ACTIVITY: For each line below with the word "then", write out a copy.

Excerpts from a dataset:
▼

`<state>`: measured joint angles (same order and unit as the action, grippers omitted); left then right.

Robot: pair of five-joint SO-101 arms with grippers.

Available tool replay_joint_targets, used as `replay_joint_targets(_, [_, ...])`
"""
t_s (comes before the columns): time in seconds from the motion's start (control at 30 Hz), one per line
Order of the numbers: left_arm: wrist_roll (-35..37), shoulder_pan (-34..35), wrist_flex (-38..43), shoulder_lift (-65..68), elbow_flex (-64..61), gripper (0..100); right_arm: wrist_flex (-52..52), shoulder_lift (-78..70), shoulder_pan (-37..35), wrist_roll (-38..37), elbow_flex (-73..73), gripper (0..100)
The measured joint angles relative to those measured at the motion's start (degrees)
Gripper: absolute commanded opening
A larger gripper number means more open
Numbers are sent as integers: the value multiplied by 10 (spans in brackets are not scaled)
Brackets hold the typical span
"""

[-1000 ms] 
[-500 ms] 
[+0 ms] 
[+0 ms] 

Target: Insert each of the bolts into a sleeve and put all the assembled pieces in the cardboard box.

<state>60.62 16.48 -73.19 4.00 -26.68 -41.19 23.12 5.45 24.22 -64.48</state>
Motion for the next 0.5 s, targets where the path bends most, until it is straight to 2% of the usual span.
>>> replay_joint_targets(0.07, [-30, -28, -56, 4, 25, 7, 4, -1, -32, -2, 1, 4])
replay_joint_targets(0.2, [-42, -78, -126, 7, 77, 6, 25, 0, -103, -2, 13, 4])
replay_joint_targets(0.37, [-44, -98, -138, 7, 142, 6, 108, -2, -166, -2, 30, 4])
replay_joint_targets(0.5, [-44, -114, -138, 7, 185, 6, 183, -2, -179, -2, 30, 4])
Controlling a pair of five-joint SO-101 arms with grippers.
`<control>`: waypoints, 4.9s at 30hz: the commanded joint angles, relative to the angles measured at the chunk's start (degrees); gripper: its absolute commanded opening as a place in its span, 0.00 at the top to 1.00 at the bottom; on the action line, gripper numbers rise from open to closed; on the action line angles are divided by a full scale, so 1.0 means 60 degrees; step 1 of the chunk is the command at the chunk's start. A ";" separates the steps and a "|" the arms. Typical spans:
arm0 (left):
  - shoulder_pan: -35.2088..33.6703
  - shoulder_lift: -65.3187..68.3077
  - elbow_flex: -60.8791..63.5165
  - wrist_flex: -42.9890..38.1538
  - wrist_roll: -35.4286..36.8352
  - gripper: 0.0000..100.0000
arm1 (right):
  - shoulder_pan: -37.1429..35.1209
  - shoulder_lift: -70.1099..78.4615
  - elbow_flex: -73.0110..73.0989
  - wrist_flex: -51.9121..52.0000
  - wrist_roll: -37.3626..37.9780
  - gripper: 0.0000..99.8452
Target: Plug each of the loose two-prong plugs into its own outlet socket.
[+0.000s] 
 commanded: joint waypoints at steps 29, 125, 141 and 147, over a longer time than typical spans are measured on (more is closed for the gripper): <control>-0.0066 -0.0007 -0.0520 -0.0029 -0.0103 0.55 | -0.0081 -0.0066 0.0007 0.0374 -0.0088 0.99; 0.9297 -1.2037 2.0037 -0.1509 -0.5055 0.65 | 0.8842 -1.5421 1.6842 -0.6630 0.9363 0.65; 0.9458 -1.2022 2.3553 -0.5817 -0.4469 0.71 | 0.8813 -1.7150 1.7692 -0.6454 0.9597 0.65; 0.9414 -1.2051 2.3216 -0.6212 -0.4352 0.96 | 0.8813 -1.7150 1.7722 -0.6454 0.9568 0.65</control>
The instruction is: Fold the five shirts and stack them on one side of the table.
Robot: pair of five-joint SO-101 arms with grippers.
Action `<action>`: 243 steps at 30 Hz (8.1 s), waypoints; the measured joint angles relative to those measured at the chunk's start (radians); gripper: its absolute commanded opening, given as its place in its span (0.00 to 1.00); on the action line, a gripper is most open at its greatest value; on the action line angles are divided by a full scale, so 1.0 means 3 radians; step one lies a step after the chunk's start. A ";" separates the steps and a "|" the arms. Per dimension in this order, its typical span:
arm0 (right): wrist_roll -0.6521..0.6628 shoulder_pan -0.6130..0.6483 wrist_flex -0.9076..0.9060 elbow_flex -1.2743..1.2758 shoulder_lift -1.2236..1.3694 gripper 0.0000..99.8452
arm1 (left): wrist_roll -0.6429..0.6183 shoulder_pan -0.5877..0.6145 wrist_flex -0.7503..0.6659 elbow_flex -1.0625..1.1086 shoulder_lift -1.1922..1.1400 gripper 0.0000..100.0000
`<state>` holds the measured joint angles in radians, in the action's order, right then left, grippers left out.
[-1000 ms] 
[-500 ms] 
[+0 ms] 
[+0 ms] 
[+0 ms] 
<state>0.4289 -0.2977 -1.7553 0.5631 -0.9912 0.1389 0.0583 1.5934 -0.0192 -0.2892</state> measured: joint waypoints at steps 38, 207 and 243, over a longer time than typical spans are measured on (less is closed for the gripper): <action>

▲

SOLVED PROBLEM:
`<state>`: measured joint angles (same order and unit as the action, grippers omitted); left then right.
`<state>` holds the measured joint angles in radians, in the action's order, right then left, grippers left out.

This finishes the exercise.